Saber que as artes marciais tradicionais tinham status tão elevado dentro do exército federal era significativo para Francisco, que as admirava profundamente. Ansioso, prometeu: "Pode confiar, não conto a ninguém."

"Na verdade, não é segredo absoluto. Quase todos os oficiais federais sabem. Certamente já ouviu falar da Primeira Divisão de Mechas da Federação."

"A Primeira Divisão de Mechas? Não é considerada a elite das elites entre as tropas de mechas da Federação?", disse Francisco, demonstrando algum conhecimento.

"Exato. O que quero te dizer é que todos os pilotos da Primeira Divisão só são admitidos após passarem pela avaliação de nono grau das artes marciais tradicionais." Vítor lançou um olhar significativo a Francisco, depois bateu-lhe no ombro: "Entendeu o recado?"

Francisco compreendeu imediatamente. Aquilo fortaleceu como nunca sua convicção de continuar treinando artes marciais tradicionais. Ele respondeu com firmeza: "Obrigado por me revelar isso, Vítor. Não importa o quanto a tecnologia avance, o lugar das artes marciais entre os humanos da Terra jamais mudará, porque toda tecnologia é força externa. Somente fortalecendo a si mesmo é que se alcança o verdadeiro poder."
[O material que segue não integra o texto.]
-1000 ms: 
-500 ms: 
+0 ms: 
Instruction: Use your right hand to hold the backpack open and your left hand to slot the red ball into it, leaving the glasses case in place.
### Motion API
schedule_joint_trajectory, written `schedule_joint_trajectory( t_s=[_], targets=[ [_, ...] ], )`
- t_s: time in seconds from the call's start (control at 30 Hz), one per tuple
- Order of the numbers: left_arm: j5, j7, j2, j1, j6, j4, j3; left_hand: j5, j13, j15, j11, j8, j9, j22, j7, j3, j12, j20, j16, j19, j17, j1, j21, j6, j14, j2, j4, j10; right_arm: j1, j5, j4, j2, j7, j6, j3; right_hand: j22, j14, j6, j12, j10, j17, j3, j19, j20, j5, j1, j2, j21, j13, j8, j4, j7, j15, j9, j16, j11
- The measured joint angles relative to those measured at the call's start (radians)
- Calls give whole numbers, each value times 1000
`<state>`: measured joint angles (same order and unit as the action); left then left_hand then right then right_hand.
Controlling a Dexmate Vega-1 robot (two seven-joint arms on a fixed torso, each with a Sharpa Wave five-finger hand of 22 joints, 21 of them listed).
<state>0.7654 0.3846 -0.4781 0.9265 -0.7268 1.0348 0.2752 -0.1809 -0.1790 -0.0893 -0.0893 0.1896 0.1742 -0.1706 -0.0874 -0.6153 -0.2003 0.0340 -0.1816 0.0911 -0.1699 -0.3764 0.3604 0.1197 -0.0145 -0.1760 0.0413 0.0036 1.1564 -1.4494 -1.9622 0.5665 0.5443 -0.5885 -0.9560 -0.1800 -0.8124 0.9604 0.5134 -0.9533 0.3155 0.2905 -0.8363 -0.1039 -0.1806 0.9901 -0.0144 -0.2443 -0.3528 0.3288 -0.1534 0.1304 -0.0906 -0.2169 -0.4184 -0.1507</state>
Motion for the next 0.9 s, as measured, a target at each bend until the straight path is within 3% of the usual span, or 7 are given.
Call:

Vítor, surpreso com tamanha compreensão, sentiu uma admiração sincera e propôs: "Que tal assim? Nos arredores da Cidade Y há uma base de treinamento das Forças Especiais. Tirei uma folga recentemente e terei bastante tempo livre. Se quiser, venha me procurar e eu te mostro como são de verdade as artes marciais do exército."

"Seria ótimo!", exclamou Francisco, entusiasmado. "Com certeza irei."

Depois de conversarem um pouco mais, o anfitrião Pedro Lin finalmente apareceu. Com o auxílio da equipe, logo prepararam um salão de leilões improvisado. Rui também chegou correndo e arrastou Francisco para seus lugares.